VMware Cloud Community
TaupoJohn
Contributor
Contributor

IBM V7000 SRA with SRM 5.1

There is a conversation going on in another thread

(http://communities.vmware.com/message/2227065#2227065)

- but it is an old thread and started off with different versions of everything.

I'm going to start a new thread based on current versions.

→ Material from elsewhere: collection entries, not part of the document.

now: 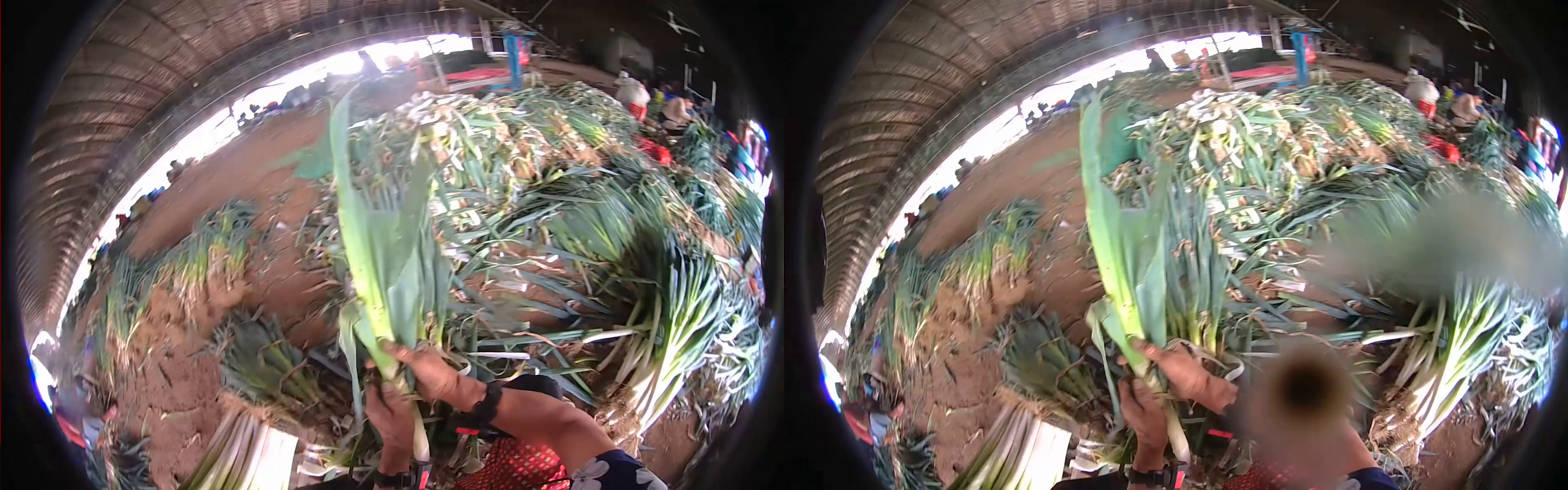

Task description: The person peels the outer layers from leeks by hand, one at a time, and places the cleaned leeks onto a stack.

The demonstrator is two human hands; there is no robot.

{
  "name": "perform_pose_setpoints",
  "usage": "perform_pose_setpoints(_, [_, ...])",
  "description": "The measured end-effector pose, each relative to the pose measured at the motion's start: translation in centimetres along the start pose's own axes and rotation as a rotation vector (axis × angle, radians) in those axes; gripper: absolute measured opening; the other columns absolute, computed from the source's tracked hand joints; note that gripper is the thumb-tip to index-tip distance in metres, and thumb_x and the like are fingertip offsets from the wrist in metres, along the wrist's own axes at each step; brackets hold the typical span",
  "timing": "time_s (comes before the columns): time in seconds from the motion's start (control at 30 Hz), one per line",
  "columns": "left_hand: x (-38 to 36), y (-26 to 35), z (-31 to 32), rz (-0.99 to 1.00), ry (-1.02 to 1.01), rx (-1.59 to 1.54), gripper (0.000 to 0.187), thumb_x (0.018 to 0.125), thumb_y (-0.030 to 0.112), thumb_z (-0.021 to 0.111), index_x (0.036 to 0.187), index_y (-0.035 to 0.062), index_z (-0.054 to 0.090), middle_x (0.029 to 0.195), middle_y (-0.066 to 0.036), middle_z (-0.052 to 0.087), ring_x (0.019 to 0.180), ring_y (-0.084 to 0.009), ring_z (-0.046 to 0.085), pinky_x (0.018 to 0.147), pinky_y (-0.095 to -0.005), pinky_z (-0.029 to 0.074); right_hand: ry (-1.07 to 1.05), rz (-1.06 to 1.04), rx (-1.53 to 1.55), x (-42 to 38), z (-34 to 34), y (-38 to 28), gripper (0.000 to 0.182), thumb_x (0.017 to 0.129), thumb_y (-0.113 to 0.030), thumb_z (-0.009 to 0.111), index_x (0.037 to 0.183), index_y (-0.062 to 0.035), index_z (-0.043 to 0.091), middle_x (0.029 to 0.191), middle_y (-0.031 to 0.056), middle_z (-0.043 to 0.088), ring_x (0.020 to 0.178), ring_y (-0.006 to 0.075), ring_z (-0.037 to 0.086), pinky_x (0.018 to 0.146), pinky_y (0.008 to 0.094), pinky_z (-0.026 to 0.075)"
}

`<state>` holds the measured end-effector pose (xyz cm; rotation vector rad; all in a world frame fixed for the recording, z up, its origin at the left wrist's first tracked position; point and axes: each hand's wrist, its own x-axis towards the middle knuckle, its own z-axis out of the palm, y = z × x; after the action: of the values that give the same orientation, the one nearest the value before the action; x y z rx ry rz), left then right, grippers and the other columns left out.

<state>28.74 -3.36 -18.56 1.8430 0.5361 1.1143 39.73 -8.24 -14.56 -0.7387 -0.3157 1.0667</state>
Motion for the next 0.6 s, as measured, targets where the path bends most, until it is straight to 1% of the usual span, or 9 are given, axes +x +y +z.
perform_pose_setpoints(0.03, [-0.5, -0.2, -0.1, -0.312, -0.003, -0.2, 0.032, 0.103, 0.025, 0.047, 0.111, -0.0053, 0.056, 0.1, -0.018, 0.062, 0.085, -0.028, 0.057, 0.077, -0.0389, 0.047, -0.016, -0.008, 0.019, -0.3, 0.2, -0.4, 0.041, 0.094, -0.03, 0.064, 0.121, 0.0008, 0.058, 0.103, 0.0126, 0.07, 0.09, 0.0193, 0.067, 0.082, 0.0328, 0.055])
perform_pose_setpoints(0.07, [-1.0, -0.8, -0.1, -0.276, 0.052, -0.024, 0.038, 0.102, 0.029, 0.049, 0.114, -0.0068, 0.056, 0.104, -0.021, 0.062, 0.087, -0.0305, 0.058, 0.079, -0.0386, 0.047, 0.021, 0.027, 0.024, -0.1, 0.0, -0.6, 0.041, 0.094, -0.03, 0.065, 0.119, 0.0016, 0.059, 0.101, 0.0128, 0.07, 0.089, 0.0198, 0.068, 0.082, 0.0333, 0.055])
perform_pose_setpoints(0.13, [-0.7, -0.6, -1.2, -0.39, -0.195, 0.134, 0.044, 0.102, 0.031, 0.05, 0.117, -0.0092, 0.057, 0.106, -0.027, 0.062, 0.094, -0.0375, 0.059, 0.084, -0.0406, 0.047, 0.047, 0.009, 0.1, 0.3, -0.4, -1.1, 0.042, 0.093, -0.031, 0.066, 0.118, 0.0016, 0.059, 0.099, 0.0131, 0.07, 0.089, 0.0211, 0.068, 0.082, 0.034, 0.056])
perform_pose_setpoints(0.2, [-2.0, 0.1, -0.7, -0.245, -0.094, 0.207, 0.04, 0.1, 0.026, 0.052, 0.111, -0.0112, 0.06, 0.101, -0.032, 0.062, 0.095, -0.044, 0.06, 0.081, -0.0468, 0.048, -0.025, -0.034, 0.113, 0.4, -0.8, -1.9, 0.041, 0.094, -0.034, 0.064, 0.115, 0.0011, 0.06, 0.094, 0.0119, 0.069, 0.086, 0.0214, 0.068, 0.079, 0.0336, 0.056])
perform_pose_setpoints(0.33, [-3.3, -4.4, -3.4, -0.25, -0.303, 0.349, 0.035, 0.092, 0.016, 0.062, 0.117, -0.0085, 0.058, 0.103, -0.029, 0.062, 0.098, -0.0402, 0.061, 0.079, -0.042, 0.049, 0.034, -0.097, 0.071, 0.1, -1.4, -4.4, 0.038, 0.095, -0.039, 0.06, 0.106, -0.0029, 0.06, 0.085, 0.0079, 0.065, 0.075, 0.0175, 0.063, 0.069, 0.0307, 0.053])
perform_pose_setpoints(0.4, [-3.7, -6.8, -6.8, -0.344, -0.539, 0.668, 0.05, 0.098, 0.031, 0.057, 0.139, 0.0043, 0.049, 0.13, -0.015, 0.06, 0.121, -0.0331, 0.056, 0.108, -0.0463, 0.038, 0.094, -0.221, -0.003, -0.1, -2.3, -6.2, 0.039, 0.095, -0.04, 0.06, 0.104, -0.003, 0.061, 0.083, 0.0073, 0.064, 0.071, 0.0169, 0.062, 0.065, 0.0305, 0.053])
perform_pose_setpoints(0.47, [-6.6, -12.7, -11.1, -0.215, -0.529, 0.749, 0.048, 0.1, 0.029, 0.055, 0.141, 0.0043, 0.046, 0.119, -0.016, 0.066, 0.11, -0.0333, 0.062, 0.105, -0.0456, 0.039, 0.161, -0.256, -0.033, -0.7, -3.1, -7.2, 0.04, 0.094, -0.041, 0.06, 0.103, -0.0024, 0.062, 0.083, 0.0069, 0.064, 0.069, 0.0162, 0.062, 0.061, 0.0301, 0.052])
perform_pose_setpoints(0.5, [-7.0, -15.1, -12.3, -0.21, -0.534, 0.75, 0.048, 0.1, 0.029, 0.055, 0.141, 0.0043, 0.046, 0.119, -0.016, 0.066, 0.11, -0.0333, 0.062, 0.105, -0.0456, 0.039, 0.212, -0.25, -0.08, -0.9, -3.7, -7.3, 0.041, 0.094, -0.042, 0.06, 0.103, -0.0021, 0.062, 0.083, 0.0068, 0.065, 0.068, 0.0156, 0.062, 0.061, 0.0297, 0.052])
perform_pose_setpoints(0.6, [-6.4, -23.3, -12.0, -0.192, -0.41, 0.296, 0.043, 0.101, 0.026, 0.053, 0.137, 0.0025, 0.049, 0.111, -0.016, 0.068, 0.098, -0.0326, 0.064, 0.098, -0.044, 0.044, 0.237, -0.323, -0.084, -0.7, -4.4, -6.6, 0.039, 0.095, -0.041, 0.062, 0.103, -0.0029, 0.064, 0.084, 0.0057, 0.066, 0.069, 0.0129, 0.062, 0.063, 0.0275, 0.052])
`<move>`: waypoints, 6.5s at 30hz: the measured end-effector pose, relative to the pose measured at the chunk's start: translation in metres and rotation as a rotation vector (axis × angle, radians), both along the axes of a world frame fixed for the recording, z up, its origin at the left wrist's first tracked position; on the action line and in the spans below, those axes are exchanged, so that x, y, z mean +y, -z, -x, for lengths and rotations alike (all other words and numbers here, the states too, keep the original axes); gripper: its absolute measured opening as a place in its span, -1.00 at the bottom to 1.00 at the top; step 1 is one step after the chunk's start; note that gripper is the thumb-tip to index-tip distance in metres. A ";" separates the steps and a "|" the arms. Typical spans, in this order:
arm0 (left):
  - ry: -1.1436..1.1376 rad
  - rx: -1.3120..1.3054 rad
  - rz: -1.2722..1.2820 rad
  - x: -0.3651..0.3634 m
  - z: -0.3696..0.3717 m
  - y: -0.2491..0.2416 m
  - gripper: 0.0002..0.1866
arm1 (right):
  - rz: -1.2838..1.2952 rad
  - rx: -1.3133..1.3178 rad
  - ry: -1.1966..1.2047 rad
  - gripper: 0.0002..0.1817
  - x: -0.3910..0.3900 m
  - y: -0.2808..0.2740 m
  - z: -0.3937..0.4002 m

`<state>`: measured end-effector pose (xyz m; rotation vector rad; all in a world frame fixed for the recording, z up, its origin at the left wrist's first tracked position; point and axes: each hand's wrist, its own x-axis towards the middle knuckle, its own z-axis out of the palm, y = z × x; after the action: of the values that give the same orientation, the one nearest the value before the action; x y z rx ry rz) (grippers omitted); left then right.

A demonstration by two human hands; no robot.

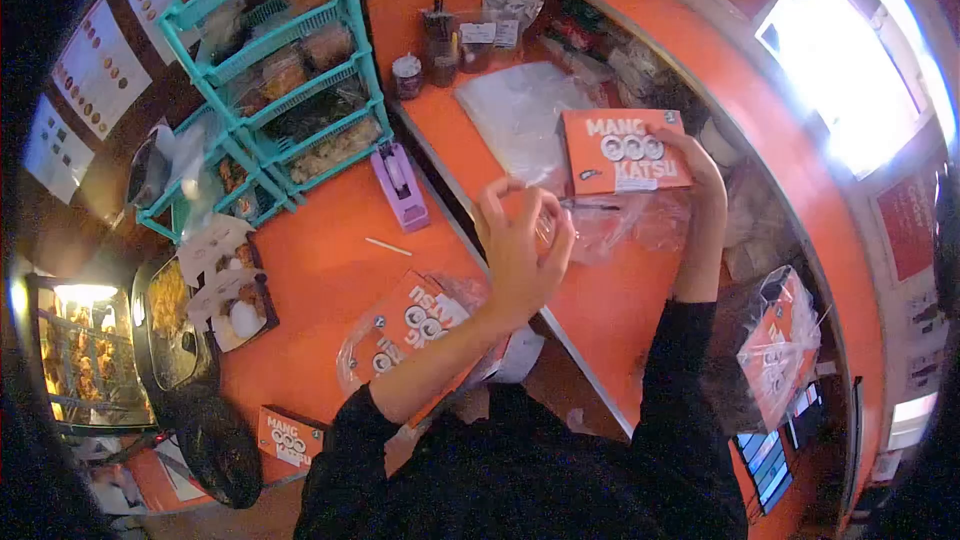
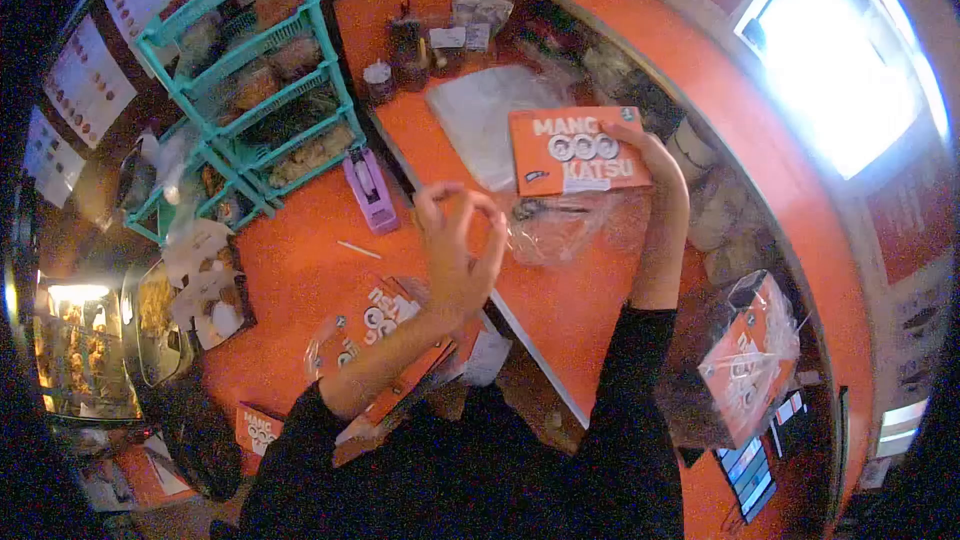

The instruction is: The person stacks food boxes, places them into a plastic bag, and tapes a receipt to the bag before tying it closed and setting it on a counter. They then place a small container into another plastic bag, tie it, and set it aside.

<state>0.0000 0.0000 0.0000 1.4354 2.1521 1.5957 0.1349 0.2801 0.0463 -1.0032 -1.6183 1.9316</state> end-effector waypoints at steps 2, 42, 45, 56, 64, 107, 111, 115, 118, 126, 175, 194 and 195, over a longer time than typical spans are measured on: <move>0.055 -0.017 0.164 0.016 -0.029 0.030 -0.40 | 0.064 -0.018 0.149 -0.57 0.010 -0.003 -0.008; 0.157 -0.065 0.495 0.162 0.025 0.259 0.41 | -0.147 -0.514 -0.131 -0.32 0.110 0.234 0.028; 0.096 -0.098 0.476 0.170 0.014 0.255 0.40 | -0.915 -0.569 -0.078 -0.34 0.087 0.219 0.026; -0.075 -0.368 0.228 0.150 0.011 0.132 0.31 | -1.072 -0.528 -0.050 -0.43 0.053 0.184 -0.005; 0.074 -0.180 -0.065 -0.030 0.106 0.012 0.04 | -1.131 -0.200 -0.386 -0.50 -0.077 0.071 0.090; -0.522 -0.344 0.105 -0.533 0.199 0.132 -0.54 | -1.063 -0.217 -1.340 -0.25 -0.670 0.160 0.237; -0.441 -0.372 0.074 -0.502 0.208 0.154 -0.66 | -1.600 -0.365 -1.274 -0.06 -0.711 0.204 0.208; -0.438 -0.209 0.373 -0.463 0.193 0.147 -0.70 | -1.455 -0.316 -1.348 -0.03 -0.709 0.294 0.224; -0.588 -0.286 0.790 -0.455 0.199 0.134 -0.51 | -1.391 -0.045 -1.469 0.02 -0.671 0.214 0.217; -0.185 -0.389 0.202 -0.508 0.220 0.263 -0.17 | -1.037 -0.363 -1.525 0.14 -0.597 0.072 0.268; -0.302 -0.759 0.197 -0.272 0.361 -0.032 -0.68 | -2.237 0.047 -1.108 -0.75 -0.251 -0.029 0.418; -0.910 -0.362 -0.060 -0.399 0.205 0.171 -0.68 | -1.576 0.023 -1.154 -0.23 -0.529 0.175 0.502; -0.896 -0.318 0.032 -0.395 0.187 0.170 -0.60 | -1.590 0.021 -1.182 -0.23 -0.532 0.164 0.485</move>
<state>-0.1868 -0.3946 -0.1702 0.1084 2.7293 1.8018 -0.3503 -0.2519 -0.1181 0.7512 -2.9990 0.3096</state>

I cannot get the SRA to work with SRM 5.1

When I run a "test" failover for a simple recovery plan - I get this error:

"Error - Failed to create snapshots of replica devices. Failed to create snapshot of replica consistency group test1rep. SRA command 'testFailoverStart' failed for consistency group 'test1rep'. Volume cannot be created, please check test mdiskgroup cofiguration Refer to IBM SAN Volume Controller troubleshooting"

I'm running:

IBM v7000 Version 6.4.1.2 (build 75.0.1211301000)

vCenter 5.1

SRM 5.1.0-941848 on Windows 2008 R2 64 bit (2vCPU 8GB RAM)

SRM advanced settings
I have set the Advanced Settings option:
    storage.Commandtimeout to 1800 (def 300)
    storageProvider.hostRescanRepeatCnt to 3 (def 1)
    storageProvider.hostRescanTimeoutSec 1800 (def 300)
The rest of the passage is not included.